The security patch addresses a flaw that could allow unauthorized devices to impersonate earbuds. This vulnerability potentially enabled nearby attackers to listen to private conversations while the devices were pairing [1, 2, 3].

The vulnerability is identified as CVE-2025-20701 [4]. According to security reports, the flaw was classified as high-severity because it compromised the privacy of the user's audio stream [4, 5]. The flaw allowed an attacker in close proximity to the hardware to intercept the connection process, creating a risk of targeted surveillance.

Apple deployed the fix globally via an over-the-air firmware update [1, 4]. Users can resolve the security risk by updating their device to firmware version 1B211 [6]. This version closes the pairing loophole, and prevents the impersonation of the earbuds by third-party devices [6].

Security researchers said that the vulnerability occurred during the handshake process between the earbuds and the connected device. By spoofing the identity of the hardware, an attacker could essentially "hijack" the microphone input [1, 3].

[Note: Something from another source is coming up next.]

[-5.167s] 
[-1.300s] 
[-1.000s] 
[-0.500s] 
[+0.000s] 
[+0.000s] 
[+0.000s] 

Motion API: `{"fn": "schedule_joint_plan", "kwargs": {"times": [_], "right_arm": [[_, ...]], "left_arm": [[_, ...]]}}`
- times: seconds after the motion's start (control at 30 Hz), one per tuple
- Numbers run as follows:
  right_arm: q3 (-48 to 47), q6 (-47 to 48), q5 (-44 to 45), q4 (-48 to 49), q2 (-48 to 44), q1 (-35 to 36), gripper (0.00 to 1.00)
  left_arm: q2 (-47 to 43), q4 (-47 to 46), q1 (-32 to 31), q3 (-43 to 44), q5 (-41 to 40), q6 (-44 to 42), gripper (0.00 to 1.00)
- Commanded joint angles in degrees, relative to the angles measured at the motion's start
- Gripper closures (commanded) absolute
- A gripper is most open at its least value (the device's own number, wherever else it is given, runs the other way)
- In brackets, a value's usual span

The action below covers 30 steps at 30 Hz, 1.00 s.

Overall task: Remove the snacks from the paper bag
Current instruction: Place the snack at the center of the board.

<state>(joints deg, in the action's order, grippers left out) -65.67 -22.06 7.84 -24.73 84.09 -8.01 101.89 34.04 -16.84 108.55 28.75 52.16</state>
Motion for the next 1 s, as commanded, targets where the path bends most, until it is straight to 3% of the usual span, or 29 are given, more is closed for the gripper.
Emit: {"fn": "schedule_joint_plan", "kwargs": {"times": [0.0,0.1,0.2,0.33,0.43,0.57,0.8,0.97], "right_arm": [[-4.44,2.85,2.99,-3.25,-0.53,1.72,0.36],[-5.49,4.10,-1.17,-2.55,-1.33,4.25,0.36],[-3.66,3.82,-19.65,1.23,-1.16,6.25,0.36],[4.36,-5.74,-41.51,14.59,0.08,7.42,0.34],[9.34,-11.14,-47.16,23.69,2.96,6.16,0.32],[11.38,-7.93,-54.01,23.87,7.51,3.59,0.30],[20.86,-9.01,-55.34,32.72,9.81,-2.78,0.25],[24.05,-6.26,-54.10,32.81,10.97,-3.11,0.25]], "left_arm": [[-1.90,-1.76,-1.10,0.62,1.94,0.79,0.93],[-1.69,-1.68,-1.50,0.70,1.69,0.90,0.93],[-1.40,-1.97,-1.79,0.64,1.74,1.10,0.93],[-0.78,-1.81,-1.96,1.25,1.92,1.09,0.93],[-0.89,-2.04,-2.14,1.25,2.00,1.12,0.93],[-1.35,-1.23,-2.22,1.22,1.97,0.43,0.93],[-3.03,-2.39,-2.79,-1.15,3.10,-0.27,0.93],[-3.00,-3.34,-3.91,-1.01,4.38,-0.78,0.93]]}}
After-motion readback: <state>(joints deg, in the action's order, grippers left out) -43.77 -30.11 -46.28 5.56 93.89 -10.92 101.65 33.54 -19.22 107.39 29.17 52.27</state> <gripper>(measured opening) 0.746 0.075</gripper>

Apple has not provided specific details on whether this vulnerability was exploited in the wild before the patch was released in June 2026 [4]. The company said all Beats Studio Buds owners should verify their firmware version through the associated mobile app to ensure the 1B211 update is active [6].

The security patch addresses a flaw that could allow unauthorized devices to impersonate earbuds.

This incident highlights the inherent security risks in the Bluetooth pairing process, where trust is established between two devices. Because the flaw allowed for device impersonation, it underscores the necessity of encrypted and authenticated handshakes in wearable tech to prevent localized 'man-in-the-middle' attacks on personal audio.